*TASK PROMPT*
Skip the images and print the listing exactly.

******************************

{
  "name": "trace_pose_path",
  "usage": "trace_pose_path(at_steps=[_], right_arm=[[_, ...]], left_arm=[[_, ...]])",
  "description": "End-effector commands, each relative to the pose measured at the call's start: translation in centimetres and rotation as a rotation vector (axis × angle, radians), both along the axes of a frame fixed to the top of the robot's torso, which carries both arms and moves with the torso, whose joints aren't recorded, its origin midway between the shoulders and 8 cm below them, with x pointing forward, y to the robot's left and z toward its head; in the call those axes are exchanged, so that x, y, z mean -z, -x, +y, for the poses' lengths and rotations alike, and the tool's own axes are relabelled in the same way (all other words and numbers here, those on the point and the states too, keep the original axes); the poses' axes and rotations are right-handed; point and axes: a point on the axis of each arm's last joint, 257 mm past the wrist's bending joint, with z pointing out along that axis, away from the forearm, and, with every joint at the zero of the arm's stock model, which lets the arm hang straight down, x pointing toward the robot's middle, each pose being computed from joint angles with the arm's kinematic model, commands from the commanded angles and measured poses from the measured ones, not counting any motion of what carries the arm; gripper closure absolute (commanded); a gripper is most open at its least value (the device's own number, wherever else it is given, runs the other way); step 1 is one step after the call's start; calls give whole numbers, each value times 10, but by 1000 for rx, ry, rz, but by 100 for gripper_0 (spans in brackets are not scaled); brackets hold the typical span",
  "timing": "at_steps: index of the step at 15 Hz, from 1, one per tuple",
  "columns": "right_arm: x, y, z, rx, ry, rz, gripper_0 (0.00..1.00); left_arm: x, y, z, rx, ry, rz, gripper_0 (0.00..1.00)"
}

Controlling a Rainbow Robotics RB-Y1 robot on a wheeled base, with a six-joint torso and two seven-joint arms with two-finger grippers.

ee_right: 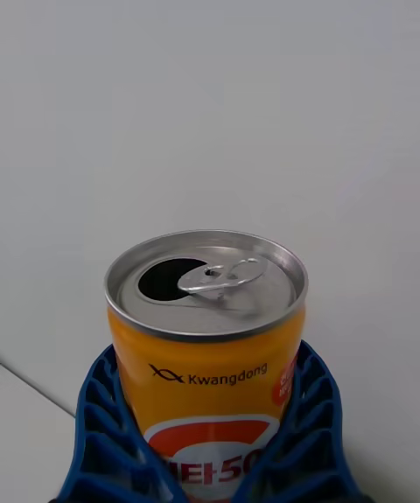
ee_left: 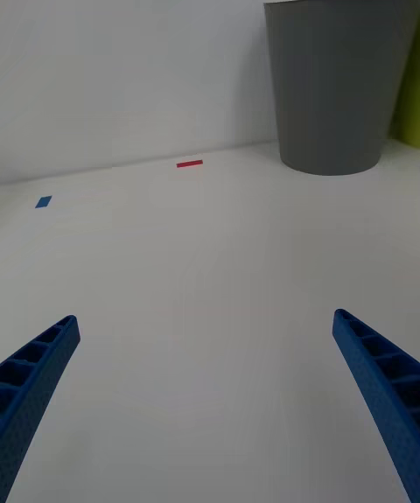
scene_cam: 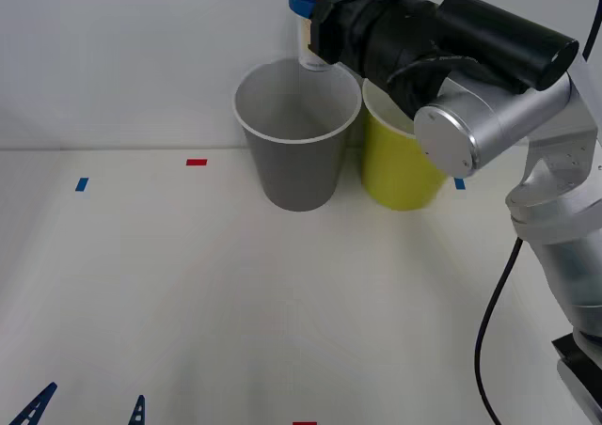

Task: Put cans in the gray bin and PET bottles in the light green bin.

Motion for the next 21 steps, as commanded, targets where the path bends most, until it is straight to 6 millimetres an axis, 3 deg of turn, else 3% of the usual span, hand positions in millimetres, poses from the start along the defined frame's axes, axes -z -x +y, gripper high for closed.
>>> trace_pose_path(at_steps=[1,15,16,17,18,19,21], right_arm=[[2,-6,20,-28,-27,-2,100],[-3,-13,17,3,-21,-18,100],[-3,-15,14,17,-11,-27,95],[-4,-16,14,24,-7,-33,51],[-4,-16,15,22,-11,-32,21],[-4,-15,17,18,-11,-33,6],[1,-11,22,10,-13,-30,0]], left_arm=[[0,0,0,0,0,0,0],[0,0,0,0,0,0,0],[0,0,0,0,0,0,0],[0,0,0,0,0,0,0],[0,0,0,0,0,0,0],[0,0,0,0,0,0,0],[0,0,0,0,0,0,0]])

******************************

*EXERCISE SOLUTION*
{
  "name": "trace_pose_path",
  "usage": "trace_pose_path(at_steps=[_], right_arm=[[_, ...]], left_arm=[[_, ...]])",
  "description": "End-effector commands, each relative to the pose measured at the call's start: translation in centimetres and rotation as a rotation vector (axis × angle, radians), both along the axes of a frame fixed to the top of the robot's torso, which carries both arms and moves with the torso, whose joints aren't recorded, its origin midway between the shoulders and 8 cm below them, with x pointing forward, y to the robot's left and z toward its head; in the call those axes are exchanged, so that x, y, z mean -z, -x, +y, for the poses' lengths and rotations alike, and the tool's own axes are relabelled in the same way (all other words and numbers here, those on the point and the states too, keep the original axes); the poses' axes and rotations are right-handed; point and axes: a point on the axis of each arm's last joint, 257 mm past the wrist's bending joint, with z pointing out along that axis, away from the forearm, and, with every joint at the zero of the arm's stock model, which lets the arm hang straight down, x pointing toward the robot's middle, each pose being computed from joint angles with the arm's kinematic model, commands from the commanded angles and measured poses from the measured ones, not counting any motion of what carries the arm; gripper closure absolute (commanded); a gripper is most open at its least value (the device's own number, wherever else it is given, runs the other way); step 1 is one step after the call's start; calls give whole numbers, each value times 10, but by 1000 for rx, ry, rz, but by 100 for gripper_0 (spans in brackets are not scaled); brackets hold the typical span",
  "timing": "at_steps: index of the step at 15 Hz, from 1, one per tuple",
  "columns": "right_arm: x, y, z, rx, ry, rz, gripper_0 (0.00..1.00); left_arm: x, y, z, rx, ry, rz, gripper_0 (0.00..1.00)"
}

Controlling a Rainbow Robotics RB-Y1 robot on a wheeled base, with a six-joint torso and two seven-joint arms with two-finger grippers.

ee_right: 
ee_left: 
scene_cam: 

Task: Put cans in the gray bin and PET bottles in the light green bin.

Motion for the next 21 steps, as commanded, targets where the path bends most, until it is straight to 6 millimetres an axis, 3 deg of turn, else 3% of the usual span, hand positions in millimetres, poses from the start along the defined frame's axes, axes -z -x +y, gripper high for closed.
>>> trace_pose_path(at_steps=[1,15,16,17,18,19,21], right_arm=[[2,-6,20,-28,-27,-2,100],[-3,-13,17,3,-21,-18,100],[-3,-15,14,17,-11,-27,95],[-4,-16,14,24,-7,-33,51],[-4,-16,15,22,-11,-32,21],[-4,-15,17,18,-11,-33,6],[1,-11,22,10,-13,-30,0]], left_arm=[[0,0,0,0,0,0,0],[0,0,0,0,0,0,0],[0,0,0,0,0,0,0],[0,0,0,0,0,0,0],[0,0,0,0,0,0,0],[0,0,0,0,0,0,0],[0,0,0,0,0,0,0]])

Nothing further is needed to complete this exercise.